Das bedeutet, dass eine Maschine aus dem Jahr 2000 nicht nach der aktuellen Maschinenrichtlinie (2006/42/EG) von 2006 bewertet werden muss - sondern auf sie trifft die alte Maschinenrichtlinie (98/37/EG) von 1998 zu, denn diese Richtlinie hatte Gültigkeit, als die Maschine das erste Mal in Betrieb genommen wurde.

Nachrüsten in puncto Sicherheit

Führt ein Betreiber eine nachträgliche Konformitätsbewertung durch, sollte in diesem Zusammenhang auch ermittelt werden, ob aufgrund der Betriebssicherheitsverordnung ggf. ein Nachrüsten der Maschine gegenüber dem Zeitpunkt des ersten Inverkehrbringens bzw. der ersten Inbetriebnahme erforderlich ist.

Die Betriebssicherheitsverordnung macht in § 3 Absatz 7 sehr deutlich, dass es keinen sogenannten "Bestandsschutz" gibt, sondern dass vor allem Schutzmaßnahmen regelmäßig geprüft werden müssen.
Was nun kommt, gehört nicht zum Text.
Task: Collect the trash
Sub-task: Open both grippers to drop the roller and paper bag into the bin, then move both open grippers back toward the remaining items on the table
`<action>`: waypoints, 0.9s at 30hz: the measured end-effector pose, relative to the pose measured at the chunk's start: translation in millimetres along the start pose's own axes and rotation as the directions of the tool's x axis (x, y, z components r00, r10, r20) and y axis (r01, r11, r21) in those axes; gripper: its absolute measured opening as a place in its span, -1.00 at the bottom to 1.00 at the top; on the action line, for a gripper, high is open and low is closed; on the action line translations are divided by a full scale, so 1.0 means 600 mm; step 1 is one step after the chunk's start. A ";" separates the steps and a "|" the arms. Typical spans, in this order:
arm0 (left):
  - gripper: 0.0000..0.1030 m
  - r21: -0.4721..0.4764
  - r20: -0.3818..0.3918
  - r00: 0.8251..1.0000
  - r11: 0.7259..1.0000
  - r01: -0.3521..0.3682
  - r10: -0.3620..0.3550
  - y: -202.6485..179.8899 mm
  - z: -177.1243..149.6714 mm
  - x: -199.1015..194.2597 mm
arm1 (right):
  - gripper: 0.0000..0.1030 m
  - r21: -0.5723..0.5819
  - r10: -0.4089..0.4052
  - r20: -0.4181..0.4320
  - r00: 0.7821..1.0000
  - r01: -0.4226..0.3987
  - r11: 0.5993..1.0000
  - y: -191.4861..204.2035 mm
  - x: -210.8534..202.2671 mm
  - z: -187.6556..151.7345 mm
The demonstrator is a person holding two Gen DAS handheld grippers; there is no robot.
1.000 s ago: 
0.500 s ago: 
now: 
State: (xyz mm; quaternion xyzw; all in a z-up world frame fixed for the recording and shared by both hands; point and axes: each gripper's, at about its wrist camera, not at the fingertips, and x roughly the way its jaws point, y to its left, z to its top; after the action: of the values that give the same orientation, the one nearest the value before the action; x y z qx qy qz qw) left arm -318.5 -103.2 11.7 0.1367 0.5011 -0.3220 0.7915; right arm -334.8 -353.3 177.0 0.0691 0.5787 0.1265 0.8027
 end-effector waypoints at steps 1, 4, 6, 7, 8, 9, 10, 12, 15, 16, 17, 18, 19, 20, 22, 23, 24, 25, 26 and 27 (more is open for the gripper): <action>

Dabei ist der Stand der Technik zu berücksichtigen. Soweit erforderlich, sind die Schutzmaßnahmen bei der Verwendung von Arbeitsmitteln entsprechend anzupassen.

Insofern kann es bei einer Nachrüstung einfacher sein, die Konformität der Maschine auf Basis der geltenden Maschinenrichtlinie und damit dem aktuellen Stand der Technik nachzuweisen. Damit könnte auch eine Konformitätserklärung auf dieser Basis ausgestellt werden, analog dem Vorgehen bei einer wesentlichen Veränderung der Maschine und somit ggf. auch mit einer neuen Herstellerangabe.